YOUR OBJECTIVE » Every line of the data below should be printed exactly.

Stored entries »
◇ ◇ ◇ ◇ ◇

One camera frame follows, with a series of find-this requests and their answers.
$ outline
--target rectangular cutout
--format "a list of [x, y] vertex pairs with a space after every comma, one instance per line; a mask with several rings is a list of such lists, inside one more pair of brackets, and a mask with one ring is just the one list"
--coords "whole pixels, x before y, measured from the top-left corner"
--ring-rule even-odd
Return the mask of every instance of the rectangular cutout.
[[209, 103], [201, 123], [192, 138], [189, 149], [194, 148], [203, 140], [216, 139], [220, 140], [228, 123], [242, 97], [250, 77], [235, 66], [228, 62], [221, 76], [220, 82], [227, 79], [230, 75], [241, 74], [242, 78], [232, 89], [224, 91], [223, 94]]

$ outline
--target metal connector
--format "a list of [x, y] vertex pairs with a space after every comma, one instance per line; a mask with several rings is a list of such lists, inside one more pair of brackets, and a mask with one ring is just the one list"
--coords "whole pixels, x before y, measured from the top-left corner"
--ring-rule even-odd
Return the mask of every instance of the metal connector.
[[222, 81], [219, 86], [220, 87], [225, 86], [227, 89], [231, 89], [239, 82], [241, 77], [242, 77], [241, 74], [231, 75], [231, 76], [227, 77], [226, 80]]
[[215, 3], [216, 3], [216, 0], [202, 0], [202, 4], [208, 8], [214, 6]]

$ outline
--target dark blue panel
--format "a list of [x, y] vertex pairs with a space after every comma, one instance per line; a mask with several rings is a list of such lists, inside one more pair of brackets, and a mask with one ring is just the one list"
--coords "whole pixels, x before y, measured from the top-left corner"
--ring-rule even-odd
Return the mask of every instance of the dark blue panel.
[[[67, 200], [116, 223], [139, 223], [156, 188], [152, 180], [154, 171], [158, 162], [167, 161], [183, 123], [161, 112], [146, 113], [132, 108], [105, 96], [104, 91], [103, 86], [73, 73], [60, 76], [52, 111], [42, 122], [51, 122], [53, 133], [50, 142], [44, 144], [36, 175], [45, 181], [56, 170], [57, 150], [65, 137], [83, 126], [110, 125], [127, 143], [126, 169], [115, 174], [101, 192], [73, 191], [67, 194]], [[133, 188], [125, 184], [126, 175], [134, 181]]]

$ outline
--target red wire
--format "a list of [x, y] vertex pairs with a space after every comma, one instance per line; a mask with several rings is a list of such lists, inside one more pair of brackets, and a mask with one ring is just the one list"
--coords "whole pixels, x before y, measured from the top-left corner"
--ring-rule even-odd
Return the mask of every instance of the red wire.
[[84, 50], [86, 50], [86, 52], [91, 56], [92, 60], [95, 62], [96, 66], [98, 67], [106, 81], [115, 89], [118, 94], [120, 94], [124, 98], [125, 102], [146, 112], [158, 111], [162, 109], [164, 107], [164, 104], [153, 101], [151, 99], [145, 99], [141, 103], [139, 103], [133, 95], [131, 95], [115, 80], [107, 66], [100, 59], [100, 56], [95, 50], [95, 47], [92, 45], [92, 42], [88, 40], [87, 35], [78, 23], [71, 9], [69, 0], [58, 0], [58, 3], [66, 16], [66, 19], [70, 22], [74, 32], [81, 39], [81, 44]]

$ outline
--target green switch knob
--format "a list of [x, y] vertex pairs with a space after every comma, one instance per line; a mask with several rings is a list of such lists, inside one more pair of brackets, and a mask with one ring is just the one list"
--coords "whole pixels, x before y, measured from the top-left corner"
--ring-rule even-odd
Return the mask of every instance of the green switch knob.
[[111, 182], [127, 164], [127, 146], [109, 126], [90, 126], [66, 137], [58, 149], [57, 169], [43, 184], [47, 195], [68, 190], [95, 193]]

◇ ◇ ◇ ◇ ◇

RESULT BELOW »
One camera frame follows, with a series of find-this requests and their answers.
$ outline
--target rectangular cutout
--format "a list of [x, y] vertex pairs with a space after every comma, one instance per line; a mask with several rings is a list of such lists, inside one more pair of brackets, and a mask with one ring is just the one list"
--coords "whole pixels, x before y, measured from the top-left corner"
--ring-rule even-odd
Return the mask of every instance of the rectangular cutout.
[[209, 103], [201, 123], [192, 138], [189, 149], [194, 148], [203, 140], [216, 139], [220, 140], [228, 123], [242, 97], [250, 77], [235, 66], [228, 62], [221, 76], [220, 82], [227, 79], [230, 75], [241, 74], [242, 78], [232, 89], [224, 91], [223, 94]]

$ outline
--target metal connector
--format "a list of [x, y] vertex pairs with a space after every comma, one instance per line; a mask with several rings is a list of such lists, inside one more pair of brackets, and a mask with one ring is just the one list"
--coords "whole pixels, x before y, measured from the top-left corner"
--ring-rule even-odd
Return the mask of every instance of the metal connector.
[[222, 81], [219, 86], [220, 87], [225, 86], [227, 89], [231, 89], [239, 82], [241, 77], [242, 77], [241, 74], [231, 75], [231, 76], [227, 77], [226, 80]]
[[215, 3], [216, 3], [216, 0], [202, 0], [202, 4], [208, 8], [214, 6]]

$ outline
--target dark blue panel
--format "a list of [x, y] vertex pairs with a space after every comma, one instance per line; a mask with several rings is a list of such lists, inside one more pair of brackets, and a mask with one ring is just the one list"
--coords "whole pixels, x before y, measured from the top-left corner"
--ring-rule even-odd
Return the mask of every instance of the dark blue panel.
[[[67, 200], [116, 223], [139, 223], [156, 188], [152, 180], [154, 171], [158, 162], [167, 161], [183, 123], [161, 112], [146, 113], [132, 108], [105, 96], [104, 91], [103, 86], [73, 73], [60, 76], [52, 111], [42, 122], [51, 122], [53, 133], [50, 142], [44, 144], [36, 175], [45, 181], [56, 170], [57, 150], [65, 137], [83, 126], [110, 125], [127, 143], [126, 169], [115, 174], [101, 192], [73, 191], [67, 194]], [[133, 188], [125, 184], [126, 175], [134, 181]]]

$ outline
--target red wire
--format "a list of [x, y] vertex pairs with a space after every comma, one instance per line; a mask with several rings is a list of such lists, inside one more pair of brackets, and a mask with one ring is just the one list"
--coords "whole pixels, x before y, measured from the top-left corner"
--ring-rule even-odd
Return the mask of every instance of the red wire.
[[84, 50], [86, 50], [86, 52], [91, 56], [92, 60], [95, 62], [96, 66], [98, 67], [106, 81], [115, 89], [118, 94], [120, 94], [124, 98], [125, 102], [146, 112], [158, 111], [162, 109], [164, 107], [164, 104], [153, 101], [151, 99], [145, 99], [141, 103], [139, 103], [133, 95], [131, 95], [115, 80], [107, 66], [100, 59], [100, 56], [95, 50], [95, 47], [92, 45], [92, 42], [88, 40], [87, 35], [78, 23], [71, 9], [69, 0], [58, 0], [58, 3], [66, 16], [66, 19], [70, 22], [74, 32], [81, 39], [81, 44]]

$ outline
--target green switch knob
--format "a list of [x, y] vertex pairs with a space after every comma, one instance per line; a mask with several rings is a list of such lists, inside one more pair of brackets, and a mask with one ring is just the one list"
--coords "whole pixels, x before y, measured from the top-left corner"
--ring-rule even-odd
Return the mask of every instance of the green switch knob.
[[111, 182], [127, 164], [127, 146], [109, 126], [90, 126], [66, 137], [58, 149], [57, 169], [43, 184], [47, 195], [68, 190], [95, 193]]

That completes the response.